• _Task prompt_: Set down exactly the lines below between the line holding "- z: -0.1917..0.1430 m" and the line holding "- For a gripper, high", inclusive; no other line belongs in the answer.

• _Data_:
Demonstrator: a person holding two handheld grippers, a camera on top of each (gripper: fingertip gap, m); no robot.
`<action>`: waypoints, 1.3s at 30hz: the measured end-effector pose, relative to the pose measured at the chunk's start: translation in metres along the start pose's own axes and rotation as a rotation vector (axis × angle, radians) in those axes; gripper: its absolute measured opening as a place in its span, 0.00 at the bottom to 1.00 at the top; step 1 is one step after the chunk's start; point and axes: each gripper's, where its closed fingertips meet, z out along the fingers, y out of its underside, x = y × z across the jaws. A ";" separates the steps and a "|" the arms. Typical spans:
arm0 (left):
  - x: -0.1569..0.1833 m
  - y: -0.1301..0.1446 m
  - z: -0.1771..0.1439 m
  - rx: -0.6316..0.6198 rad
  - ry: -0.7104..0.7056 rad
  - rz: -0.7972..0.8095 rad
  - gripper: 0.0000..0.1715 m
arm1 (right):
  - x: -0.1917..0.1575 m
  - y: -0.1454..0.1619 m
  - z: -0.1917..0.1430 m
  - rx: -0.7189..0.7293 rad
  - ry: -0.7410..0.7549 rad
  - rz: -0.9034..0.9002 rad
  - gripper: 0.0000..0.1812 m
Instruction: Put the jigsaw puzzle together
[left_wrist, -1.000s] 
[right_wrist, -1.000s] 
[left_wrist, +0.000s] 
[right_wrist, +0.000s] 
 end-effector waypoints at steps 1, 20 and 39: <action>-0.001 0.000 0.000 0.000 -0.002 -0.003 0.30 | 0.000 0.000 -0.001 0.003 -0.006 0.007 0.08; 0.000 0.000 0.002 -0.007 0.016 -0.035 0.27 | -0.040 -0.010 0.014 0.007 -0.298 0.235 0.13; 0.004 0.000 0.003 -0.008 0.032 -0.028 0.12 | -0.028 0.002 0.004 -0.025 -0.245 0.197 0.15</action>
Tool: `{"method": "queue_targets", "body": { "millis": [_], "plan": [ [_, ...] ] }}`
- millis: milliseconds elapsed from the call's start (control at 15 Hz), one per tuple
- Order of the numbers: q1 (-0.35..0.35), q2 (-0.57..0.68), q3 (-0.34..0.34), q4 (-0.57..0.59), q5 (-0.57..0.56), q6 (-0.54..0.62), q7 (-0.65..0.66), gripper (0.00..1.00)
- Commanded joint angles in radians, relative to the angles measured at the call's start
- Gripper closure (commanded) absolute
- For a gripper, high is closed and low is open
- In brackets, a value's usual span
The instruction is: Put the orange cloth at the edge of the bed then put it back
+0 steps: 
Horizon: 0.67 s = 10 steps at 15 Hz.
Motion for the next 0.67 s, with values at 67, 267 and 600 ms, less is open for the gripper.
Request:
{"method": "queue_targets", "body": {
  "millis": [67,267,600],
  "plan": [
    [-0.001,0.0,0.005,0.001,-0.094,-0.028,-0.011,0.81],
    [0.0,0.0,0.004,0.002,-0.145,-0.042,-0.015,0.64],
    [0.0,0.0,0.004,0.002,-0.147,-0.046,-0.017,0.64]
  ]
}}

• _Exercise solution_:
  - z: -0.1917..0.1430 m
  - rx: -0.7189..0.7293 rad
  - ry: -0.7410..0.7549 rad
  - rz: -0.9034..0.9002 rad
  - gripper: 0.0000..0.1812 m
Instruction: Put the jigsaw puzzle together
[left_wrist, -1.000s] 
[right_wrist, -1.000s] 
[left_wrist, +0.000s] 
[right_wrist, +0.000s] 
 end-effector waypoints at steps 1, 20 and 39: <action>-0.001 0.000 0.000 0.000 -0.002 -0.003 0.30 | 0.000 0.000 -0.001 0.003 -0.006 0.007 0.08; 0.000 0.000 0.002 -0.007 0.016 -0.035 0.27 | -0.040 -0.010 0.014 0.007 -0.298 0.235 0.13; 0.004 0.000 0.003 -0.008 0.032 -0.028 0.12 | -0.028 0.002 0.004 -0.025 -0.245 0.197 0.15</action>
Tool: `{"method": "queue_targets", "body": { "millis": [_], "plan": [ [_, ...] ] }}`
- millis: milliseconds elapsed from the call's start (control at 15 Hz), one per tuple
- Order of the numbers: q1 (-0.35..0.35), q2 (-0.57..0.68), q3 (-0.34..0.34), q4 (-0.57..0.59), q5 (-0.57..0.56), q6 (-0.54..0.62), q7 (-0.65..0.66), gripper (0.00..1.00)
- Commanded joint angles in radians, relative to the angles measured at the call's start
- Gripper closure (commanded) absolute
- For a gripper, high is closed and low is open

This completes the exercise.